BayGrav3D is a Bayesian linear gravity inverse modeling program that inverts gravity data to determine the best-fitting densities of spatially discretized 3D subsurface prisms in a least-squares sense. We use a Bayesian approach to incorporate both data uncertainty and prior geophysical constraints, such as seismic data. Gaussian priors are applied to the model parameters as absolute equality constraints. BayGrav3D utilizes Tikhonov regularization as a relative equality constraint that smooths and stabilizes the inversion solution.

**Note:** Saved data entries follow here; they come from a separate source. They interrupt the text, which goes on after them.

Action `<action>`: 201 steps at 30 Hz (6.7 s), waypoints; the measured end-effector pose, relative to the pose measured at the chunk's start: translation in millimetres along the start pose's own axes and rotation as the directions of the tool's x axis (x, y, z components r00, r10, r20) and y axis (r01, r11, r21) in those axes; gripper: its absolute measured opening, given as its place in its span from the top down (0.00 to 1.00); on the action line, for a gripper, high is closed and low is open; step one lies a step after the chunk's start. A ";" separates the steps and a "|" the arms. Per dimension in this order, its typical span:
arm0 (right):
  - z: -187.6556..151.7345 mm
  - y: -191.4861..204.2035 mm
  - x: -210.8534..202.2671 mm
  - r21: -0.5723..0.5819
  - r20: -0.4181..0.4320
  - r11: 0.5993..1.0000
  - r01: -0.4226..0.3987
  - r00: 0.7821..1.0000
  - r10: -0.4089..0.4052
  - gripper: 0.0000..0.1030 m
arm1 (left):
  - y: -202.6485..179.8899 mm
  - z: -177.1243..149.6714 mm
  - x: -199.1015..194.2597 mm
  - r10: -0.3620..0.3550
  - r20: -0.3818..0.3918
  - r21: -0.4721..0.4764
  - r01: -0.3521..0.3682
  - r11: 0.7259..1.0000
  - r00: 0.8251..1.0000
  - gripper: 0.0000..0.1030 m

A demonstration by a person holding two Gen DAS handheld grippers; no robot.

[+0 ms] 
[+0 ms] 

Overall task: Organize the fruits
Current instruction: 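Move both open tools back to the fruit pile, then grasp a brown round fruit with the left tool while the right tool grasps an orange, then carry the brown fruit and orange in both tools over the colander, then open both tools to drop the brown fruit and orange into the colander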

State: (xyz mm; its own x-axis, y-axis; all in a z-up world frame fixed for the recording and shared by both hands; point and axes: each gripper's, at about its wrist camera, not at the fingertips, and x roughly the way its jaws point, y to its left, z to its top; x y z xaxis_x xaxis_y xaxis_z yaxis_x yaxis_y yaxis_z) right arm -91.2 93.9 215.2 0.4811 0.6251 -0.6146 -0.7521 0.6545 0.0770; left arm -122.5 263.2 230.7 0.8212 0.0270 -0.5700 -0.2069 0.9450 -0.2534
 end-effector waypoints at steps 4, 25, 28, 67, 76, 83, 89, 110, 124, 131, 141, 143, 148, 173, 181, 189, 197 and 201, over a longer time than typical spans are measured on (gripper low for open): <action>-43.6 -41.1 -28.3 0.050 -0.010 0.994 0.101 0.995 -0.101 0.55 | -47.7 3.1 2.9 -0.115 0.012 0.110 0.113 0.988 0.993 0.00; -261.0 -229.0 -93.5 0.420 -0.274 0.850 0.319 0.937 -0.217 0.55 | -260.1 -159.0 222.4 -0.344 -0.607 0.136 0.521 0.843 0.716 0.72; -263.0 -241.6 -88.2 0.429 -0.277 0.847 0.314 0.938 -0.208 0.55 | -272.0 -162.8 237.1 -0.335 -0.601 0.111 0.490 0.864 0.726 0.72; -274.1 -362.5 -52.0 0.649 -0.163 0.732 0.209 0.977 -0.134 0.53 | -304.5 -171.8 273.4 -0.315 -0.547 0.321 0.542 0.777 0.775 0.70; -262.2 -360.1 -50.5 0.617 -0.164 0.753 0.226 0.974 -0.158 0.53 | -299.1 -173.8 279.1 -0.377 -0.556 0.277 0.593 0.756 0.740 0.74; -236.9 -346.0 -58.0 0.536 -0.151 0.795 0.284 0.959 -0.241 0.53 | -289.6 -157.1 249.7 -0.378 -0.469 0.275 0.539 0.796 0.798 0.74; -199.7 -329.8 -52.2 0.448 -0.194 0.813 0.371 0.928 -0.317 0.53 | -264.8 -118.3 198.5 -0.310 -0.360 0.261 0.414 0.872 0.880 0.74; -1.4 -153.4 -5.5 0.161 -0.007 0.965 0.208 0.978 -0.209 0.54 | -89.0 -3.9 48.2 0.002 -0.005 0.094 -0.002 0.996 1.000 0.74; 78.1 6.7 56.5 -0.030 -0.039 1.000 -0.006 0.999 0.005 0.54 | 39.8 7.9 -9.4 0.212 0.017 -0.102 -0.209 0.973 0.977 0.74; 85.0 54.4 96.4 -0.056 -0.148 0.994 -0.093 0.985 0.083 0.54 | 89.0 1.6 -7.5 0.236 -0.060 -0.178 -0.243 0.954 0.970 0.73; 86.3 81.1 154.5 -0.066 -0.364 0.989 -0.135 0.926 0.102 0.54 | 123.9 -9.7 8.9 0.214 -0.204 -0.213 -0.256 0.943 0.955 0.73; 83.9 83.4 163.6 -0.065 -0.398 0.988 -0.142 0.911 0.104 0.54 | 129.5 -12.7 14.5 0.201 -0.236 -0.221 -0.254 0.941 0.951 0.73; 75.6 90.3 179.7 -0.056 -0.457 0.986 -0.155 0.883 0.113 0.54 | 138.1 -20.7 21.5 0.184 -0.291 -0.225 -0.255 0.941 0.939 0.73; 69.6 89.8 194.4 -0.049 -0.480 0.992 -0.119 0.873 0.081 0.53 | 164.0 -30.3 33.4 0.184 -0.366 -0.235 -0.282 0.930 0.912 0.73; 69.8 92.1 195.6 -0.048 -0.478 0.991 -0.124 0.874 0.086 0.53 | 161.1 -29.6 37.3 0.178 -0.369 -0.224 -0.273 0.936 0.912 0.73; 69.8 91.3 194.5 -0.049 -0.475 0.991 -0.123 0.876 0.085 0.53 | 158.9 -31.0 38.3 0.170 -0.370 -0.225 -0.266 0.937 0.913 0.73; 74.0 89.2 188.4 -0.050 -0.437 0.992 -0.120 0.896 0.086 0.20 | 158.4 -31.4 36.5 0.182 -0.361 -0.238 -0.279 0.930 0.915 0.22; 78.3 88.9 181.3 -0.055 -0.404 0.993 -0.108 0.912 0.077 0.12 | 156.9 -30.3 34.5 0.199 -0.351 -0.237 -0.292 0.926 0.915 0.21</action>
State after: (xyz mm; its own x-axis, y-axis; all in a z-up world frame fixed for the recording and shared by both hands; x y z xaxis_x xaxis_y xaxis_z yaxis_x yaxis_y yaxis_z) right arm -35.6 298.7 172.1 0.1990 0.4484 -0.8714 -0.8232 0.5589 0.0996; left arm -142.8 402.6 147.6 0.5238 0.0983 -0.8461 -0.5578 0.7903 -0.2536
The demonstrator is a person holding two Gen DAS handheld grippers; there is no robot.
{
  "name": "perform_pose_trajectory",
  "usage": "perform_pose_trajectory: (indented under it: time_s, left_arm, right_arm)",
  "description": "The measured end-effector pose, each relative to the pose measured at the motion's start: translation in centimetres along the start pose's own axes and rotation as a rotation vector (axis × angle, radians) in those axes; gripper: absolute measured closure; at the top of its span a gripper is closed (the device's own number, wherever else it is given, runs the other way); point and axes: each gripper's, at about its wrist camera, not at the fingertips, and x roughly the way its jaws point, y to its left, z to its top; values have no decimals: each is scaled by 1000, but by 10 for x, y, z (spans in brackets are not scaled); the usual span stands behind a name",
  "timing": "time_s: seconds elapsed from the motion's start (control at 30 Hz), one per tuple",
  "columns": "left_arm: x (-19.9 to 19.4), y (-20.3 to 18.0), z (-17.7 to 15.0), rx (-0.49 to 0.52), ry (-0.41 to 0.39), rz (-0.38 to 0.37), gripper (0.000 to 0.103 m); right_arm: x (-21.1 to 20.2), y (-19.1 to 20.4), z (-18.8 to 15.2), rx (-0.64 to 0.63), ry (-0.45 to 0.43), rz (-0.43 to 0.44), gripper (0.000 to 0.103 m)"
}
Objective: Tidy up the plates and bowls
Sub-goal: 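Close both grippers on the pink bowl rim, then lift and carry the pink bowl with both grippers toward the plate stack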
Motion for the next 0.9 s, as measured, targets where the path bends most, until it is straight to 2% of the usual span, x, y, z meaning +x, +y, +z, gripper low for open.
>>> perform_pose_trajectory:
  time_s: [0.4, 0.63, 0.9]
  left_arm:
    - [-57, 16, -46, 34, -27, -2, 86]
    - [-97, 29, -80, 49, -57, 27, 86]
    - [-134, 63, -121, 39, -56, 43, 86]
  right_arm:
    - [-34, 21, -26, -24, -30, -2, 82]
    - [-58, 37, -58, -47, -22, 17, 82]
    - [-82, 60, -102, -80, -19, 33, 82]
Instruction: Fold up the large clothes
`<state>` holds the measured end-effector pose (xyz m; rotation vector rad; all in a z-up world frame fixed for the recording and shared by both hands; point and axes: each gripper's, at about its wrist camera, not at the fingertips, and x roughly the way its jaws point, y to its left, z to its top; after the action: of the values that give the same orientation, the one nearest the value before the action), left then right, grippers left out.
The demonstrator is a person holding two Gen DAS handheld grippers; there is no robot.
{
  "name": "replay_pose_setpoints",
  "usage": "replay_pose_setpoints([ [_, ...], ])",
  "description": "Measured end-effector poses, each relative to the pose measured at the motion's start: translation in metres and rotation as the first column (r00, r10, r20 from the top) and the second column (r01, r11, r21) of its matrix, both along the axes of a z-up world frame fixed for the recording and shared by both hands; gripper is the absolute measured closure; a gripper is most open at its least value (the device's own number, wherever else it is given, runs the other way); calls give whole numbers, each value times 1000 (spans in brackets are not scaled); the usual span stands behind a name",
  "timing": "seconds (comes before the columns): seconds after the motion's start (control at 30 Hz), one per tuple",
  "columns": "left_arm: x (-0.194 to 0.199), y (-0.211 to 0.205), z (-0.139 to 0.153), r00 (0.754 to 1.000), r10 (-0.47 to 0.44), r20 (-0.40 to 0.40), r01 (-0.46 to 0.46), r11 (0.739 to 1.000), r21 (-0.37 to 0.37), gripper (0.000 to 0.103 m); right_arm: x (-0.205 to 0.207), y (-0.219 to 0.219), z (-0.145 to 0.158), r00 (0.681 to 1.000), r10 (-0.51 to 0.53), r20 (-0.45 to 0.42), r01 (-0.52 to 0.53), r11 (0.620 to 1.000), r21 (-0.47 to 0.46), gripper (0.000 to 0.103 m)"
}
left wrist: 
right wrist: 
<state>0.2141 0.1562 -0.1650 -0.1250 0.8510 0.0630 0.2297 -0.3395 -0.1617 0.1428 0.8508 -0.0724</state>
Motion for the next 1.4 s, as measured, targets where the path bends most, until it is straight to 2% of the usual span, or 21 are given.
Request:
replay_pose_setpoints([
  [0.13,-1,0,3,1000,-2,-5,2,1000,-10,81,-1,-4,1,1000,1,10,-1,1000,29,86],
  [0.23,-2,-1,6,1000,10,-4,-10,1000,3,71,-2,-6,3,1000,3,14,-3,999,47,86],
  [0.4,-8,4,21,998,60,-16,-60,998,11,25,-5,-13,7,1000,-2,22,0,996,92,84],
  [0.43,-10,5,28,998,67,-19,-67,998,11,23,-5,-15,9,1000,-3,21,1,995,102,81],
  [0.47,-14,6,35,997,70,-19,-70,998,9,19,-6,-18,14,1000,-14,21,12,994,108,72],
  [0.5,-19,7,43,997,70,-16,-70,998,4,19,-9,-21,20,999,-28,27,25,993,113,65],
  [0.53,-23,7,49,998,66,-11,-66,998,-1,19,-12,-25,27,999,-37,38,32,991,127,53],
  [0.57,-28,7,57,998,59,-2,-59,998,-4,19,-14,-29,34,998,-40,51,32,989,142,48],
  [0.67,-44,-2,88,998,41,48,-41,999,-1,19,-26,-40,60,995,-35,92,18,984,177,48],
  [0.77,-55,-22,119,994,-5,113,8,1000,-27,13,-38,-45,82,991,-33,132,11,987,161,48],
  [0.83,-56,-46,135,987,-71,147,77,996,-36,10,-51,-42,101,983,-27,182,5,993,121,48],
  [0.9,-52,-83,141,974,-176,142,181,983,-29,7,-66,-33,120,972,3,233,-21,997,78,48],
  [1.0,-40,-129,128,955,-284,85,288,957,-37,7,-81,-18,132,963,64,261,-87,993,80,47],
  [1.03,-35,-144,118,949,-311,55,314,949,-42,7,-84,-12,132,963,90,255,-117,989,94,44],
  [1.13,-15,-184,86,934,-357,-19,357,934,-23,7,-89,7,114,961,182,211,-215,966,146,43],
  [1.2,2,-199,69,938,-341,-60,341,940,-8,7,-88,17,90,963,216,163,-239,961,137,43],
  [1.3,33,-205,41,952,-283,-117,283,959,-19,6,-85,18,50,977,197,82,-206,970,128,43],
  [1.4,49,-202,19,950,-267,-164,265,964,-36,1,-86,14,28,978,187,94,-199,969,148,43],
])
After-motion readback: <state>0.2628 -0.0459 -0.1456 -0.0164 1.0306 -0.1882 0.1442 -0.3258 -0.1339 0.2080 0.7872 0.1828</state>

Given gravity data and a set of priors, the inversion produces a solution to the model parameters (i.e. density) and the full covariance and resolution matrices to quantify the error on the solution. BayGrav3D is capable of working on both local and regional scales and with both simple and complex subsurface geometries. BayGrav3D is written is Matlab, and the release contains an example project with data with which users may test the scripts. A python release is planned sometime in the coming year or so. For more information on the methods, please refer to our paper - Hightower et al. (2020), A Bayesian 3-D linear gravity inversion for complex density distributions: application to the Puysegur subduction system, GJI, v. 223, p. 1899-1918. For using the program, please refer to the documentation (soon to be available on ReadTheDocs) and the commentary within the scripts.

Files

BayGrav3D.zip
Files (12.5 MB)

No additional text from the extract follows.